_Instructions for the task_
The stretch from the line with "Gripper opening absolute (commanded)" through the line with "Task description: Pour" in the records below: write it out exactly, and nothing else.

_Record extracts_

○ ○ ○ ○ ○ ○ ○

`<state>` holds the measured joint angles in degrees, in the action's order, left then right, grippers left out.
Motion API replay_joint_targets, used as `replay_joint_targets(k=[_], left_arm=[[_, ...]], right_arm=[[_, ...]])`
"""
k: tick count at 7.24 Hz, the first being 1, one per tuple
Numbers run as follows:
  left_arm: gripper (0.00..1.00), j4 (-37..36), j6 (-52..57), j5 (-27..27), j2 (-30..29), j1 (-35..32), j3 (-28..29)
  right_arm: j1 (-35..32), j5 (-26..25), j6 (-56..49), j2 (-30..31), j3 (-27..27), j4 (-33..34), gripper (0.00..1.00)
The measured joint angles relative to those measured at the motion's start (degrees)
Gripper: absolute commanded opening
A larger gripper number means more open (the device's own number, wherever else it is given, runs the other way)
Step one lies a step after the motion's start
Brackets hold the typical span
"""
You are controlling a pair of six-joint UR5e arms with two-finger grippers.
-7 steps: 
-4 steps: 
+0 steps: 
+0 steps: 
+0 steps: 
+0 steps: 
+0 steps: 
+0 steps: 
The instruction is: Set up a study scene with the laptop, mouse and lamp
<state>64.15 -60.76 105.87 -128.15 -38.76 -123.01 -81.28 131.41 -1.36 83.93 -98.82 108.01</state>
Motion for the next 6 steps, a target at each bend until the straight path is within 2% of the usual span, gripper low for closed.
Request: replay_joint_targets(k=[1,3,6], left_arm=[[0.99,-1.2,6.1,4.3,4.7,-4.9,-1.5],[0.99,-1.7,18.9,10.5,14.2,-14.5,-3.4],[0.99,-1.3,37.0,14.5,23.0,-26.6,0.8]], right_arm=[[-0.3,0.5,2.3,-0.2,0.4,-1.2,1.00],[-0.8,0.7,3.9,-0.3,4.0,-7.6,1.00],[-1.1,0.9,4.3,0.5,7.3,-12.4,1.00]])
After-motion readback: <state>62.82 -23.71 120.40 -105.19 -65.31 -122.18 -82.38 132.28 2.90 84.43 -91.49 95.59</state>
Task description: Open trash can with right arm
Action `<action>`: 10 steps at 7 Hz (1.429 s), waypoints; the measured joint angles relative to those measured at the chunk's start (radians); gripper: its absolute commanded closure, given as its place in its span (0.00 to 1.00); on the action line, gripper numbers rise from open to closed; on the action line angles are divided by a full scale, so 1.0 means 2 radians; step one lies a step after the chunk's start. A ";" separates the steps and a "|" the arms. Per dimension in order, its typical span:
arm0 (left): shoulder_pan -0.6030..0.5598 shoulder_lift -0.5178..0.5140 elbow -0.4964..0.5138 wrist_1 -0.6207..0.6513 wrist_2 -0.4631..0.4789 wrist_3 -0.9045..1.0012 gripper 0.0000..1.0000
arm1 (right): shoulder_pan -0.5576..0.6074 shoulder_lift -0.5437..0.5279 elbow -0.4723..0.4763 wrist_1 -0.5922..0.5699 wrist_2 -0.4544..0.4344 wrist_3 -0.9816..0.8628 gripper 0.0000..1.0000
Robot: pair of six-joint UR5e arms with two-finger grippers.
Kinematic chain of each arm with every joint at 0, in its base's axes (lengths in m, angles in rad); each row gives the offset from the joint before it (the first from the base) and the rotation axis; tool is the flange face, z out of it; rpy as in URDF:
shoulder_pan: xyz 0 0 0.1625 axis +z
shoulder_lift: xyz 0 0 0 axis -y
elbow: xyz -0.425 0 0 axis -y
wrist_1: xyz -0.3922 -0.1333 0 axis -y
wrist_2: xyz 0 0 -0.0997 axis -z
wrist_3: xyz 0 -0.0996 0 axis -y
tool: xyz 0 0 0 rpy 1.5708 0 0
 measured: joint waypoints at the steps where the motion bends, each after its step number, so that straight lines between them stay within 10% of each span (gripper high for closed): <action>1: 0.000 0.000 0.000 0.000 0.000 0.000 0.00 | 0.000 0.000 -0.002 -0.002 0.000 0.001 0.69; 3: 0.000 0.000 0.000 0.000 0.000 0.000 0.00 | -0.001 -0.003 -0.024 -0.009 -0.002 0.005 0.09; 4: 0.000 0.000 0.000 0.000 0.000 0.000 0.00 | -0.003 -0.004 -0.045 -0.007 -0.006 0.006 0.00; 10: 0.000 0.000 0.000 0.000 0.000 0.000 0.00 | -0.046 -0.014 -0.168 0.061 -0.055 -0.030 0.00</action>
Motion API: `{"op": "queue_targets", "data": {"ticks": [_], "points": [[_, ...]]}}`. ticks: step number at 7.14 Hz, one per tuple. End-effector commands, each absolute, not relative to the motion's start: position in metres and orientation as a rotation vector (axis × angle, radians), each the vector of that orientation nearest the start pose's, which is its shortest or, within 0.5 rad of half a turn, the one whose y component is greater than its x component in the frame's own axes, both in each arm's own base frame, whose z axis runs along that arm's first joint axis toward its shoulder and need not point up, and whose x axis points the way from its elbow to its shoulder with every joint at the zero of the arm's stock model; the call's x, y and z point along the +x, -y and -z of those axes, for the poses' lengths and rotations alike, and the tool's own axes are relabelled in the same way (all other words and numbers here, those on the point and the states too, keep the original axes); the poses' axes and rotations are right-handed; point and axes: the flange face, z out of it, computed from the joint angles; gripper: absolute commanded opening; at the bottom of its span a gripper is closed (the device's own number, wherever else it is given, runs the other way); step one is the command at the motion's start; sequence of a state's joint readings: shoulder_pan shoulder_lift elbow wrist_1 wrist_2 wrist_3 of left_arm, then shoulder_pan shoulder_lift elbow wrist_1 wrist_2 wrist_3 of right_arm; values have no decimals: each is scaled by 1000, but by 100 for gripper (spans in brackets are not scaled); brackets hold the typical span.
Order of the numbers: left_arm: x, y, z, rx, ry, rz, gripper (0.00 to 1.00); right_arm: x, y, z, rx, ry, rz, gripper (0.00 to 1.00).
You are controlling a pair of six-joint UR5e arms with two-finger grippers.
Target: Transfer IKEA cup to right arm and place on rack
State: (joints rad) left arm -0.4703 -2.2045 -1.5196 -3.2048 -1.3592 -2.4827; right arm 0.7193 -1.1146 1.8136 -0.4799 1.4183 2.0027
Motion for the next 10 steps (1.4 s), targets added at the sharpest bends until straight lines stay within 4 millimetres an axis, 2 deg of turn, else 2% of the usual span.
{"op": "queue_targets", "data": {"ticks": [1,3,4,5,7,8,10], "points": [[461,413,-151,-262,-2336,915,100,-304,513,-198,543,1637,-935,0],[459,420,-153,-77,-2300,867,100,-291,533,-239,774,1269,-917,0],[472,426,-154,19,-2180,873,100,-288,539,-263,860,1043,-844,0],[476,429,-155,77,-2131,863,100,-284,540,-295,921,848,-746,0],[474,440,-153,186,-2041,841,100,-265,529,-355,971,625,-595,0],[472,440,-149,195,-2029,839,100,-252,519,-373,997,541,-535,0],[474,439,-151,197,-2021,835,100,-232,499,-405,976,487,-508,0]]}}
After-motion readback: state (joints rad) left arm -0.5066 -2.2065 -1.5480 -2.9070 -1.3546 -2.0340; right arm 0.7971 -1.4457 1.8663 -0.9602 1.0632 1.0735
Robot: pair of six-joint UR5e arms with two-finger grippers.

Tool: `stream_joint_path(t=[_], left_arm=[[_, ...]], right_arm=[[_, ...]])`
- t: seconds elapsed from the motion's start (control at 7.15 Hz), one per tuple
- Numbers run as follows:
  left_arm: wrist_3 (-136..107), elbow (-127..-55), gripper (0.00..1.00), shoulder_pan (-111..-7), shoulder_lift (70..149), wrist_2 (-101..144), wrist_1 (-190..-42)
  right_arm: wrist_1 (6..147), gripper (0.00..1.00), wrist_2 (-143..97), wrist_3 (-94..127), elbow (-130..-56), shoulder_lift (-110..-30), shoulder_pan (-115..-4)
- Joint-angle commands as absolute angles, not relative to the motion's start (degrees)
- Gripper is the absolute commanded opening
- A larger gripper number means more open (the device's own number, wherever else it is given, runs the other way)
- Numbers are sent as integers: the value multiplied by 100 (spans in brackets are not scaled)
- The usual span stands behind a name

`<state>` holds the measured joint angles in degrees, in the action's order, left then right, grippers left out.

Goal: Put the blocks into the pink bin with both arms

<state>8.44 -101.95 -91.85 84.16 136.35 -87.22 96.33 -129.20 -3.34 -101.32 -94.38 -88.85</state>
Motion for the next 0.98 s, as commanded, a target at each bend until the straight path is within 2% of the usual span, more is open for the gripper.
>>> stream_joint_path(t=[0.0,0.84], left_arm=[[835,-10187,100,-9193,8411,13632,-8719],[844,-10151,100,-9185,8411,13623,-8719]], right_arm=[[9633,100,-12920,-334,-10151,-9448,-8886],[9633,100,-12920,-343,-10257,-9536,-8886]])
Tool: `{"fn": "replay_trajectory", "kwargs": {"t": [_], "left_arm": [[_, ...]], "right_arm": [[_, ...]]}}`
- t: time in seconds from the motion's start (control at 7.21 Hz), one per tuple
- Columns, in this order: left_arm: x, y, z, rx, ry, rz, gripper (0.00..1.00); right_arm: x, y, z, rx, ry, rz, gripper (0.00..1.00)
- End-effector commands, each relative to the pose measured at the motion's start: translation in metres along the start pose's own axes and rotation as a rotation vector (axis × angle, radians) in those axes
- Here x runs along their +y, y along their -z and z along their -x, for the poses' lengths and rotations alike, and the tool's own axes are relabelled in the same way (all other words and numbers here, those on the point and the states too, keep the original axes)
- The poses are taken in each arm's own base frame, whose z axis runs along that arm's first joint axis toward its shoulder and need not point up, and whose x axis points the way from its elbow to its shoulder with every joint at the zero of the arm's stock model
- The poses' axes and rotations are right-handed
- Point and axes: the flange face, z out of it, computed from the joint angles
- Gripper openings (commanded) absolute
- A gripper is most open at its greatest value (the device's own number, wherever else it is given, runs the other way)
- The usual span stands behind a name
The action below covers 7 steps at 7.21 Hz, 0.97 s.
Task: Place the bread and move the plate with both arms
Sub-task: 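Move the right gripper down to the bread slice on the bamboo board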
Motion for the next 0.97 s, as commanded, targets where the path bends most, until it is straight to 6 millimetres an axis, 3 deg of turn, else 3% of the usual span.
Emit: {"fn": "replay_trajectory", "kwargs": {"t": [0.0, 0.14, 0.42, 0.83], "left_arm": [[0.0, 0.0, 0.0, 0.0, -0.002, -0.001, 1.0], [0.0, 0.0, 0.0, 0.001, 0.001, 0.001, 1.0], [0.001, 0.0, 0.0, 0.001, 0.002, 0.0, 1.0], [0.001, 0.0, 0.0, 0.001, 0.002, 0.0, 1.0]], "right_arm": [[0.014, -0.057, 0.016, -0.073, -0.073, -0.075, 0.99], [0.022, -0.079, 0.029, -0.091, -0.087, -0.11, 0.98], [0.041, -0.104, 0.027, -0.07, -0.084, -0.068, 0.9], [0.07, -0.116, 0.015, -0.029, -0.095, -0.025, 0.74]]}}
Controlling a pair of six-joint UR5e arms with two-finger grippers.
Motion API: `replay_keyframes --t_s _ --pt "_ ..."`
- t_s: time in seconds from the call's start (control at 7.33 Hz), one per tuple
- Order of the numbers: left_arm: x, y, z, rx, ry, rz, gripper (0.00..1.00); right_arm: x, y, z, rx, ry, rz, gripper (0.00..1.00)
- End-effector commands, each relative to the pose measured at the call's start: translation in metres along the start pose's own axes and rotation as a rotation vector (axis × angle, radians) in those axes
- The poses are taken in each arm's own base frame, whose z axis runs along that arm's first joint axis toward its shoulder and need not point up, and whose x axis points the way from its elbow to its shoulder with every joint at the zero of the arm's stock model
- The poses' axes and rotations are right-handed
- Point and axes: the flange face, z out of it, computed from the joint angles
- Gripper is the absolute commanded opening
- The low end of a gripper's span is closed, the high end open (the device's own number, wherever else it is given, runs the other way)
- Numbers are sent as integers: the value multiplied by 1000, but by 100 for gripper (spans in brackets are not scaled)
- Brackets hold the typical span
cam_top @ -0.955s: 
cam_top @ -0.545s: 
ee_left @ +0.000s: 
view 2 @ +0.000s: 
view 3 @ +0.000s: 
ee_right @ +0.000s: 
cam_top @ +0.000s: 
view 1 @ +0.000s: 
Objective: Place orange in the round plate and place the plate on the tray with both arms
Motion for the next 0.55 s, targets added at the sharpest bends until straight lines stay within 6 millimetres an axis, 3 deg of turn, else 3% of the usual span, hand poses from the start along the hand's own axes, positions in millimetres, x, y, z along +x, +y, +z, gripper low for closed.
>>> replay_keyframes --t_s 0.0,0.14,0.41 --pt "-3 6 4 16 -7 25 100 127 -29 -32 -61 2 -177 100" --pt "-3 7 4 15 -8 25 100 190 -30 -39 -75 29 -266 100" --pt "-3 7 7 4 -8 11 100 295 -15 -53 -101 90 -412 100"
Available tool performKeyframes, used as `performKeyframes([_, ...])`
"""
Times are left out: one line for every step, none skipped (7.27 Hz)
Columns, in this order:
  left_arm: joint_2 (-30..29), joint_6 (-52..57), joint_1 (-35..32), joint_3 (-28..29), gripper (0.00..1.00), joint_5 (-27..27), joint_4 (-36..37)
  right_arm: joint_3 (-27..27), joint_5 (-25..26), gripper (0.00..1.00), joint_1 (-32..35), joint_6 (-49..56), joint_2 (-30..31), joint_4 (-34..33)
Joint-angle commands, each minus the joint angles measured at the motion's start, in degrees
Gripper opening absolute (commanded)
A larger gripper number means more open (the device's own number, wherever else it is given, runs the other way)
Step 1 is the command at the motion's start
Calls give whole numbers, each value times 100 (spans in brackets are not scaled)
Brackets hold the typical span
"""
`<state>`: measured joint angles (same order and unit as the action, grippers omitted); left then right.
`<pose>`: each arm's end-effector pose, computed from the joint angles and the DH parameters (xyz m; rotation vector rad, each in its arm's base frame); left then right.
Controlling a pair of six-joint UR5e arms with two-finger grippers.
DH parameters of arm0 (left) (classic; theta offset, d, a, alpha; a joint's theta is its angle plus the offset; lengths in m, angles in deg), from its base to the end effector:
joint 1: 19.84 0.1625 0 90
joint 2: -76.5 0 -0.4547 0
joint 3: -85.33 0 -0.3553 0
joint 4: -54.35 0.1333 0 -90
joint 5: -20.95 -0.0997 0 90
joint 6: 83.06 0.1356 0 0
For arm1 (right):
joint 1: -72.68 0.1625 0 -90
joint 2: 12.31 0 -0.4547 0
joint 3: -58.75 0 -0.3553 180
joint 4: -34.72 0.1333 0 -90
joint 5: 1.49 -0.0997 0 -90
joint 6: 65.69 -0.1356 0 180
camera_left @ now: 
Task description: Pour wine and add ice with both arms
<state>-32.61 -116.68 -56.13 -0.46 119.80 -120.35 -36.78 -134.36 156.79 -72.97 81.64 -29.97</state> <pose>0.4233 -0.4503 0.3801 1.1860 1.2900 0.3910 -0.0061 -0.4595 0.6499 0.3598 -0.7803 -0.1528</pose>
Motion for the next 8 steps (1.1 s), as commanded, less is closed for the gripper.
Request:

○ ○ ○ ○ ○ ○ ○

_Written solution_
Gripper opening absolute (commanded)
A larger gripper number means more open (the device's own number, wherever else it is given, runs the other way)
Step 1 is the command at the motion's start
Calls give whole numbers, each value times 100 (spans in brackets are not scaled)
Brackets hold the typical span
"""
`<state>`: measured joint angles (same order and unit as the action, grippers omitted); left then right.
`<pose>`: each arm's end-effector pose, computed from the joint angles and the DH parameters (xyz m; rotation vector rad, each in its arm's base frame); left then right.
Controlling a pair of six-joint UR5e arms with two-finger grippers.
DH parameters of arm0 (left) (classic; theta offset, d, a, alpha; a joint's theta is its angle plus the offset; lengths in m, angles in deg), from its base to the end effector:
joint 1: 19.84 0.1625 0 90
joint 2: -76.5 0 -0.4547 0
joint 3: -85.33 0 -0.3553 0
joint 4: -54.35 0.1333 0 -90
joint 5: -20.95 -0.0997 0 90
joint 6: 83.06 0.1356 0 0
For arm1 (right):
joint 1: -72.68 0.1625 0 -90
joint 2: 12.31 0 -0.4547 0
joint 3: -58.75 0 -0.3553 180
joint 4: -34.72 0.1333 0 -90
joint 5: 1.49 -0.0997 0 -90
joint 6: 65.69 -0.1356 0 180
camera_left @ now: 
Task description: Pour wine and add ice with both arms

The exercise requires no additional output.